A vast sandbank out to sea generates a zone of calm water by the town, where generations of vessels would set anchor to ride out storms. In the modern world, the action is much further out to sea, beyond the sandbank, as LPG tankers and container ships pass through the channel in the distance, the ragged edge of France visible beyond them. On the shingle shore, small vessels sit with their winches, waiting for the right day. Some had signs by them like the one that said “Fishing Boat Club. Three new members wanted.” The three had been crossed out and replaced by a four. Some winch houses, stripped of their original job, had become floral instead, a lump off which to hang baskets and up which to train vines and sunflowers.
A disused fort marks the edge of the town centre, cannons in position, trained on the channel, ends plugged up with stoppers of bright red plastic.
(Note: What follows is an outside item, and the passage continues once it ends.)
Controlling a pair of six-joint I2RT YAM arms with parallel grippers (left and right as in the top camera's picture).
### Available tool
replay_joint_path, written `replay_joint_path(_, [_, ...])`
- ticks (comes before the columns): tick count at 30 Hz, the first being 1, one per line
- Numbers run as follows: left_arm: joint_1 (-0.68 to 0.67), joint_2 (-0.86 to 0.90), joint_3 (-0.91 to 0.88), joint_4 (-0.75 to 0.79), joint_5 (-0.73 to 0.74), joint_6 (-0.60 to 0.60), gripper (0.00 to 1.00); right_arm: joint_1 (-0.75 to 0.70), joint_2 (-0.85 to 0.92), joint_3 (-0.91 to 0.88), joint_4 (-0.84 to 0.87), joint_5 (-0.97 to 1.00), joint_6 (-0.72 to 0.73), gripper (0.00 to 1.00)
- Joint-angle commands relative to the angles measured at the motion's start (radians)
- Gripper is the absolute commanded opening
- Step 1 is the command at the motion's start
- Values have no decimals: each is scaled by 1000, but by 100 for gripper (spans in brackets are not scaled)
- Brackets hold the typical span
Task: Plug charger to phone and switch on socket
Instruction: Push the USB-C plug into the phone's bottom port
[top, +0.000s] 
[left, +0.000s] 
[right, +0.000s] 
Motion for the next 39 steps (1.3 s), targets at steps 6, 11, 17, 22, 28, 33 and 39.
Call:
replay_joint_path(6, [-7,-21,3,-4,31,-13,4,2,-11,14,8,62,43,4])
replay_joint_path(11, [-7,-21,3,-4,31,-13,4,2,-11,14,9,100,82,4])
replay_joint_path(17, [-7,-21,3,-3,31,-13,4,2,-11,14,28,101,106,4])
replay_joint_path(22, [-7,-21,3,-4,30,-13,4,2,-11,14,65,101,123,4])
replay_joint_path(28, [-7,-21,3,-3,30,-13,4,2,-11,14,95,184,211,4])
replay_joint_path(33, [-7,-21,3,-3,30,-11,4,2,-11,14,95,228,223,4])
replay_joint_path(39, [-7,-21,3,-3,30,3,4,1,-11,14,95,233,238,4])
Irrelevant now in the strategic situation of what remains the world’s busiest waterway, carrying the planet’s wares to the ports of Western Europe, departing empty or with scrap and German exports for the east. It is the aorta, the critical feed for the economies of the world, opened up catastrophically by floods at the chaotic end of the recent ice age, severing the physical connection between Europe and Britain, a geographic act of separation with continuing psychological consequences.
Between the sea and the land is a broad walkway, almost entirely lined with memorial benches, backs to the land, views trained on the shipping lane the cannons once covered. It is the modern way. In our 21st century England, benches represent an acceptable way of taking the dead from their designated resting places and bringing them back into society. The shore was a long and narrow mausoleum, each bench a personal monument with a small apologetic brass plaque excusing their continued presence among us. “He loved this view.”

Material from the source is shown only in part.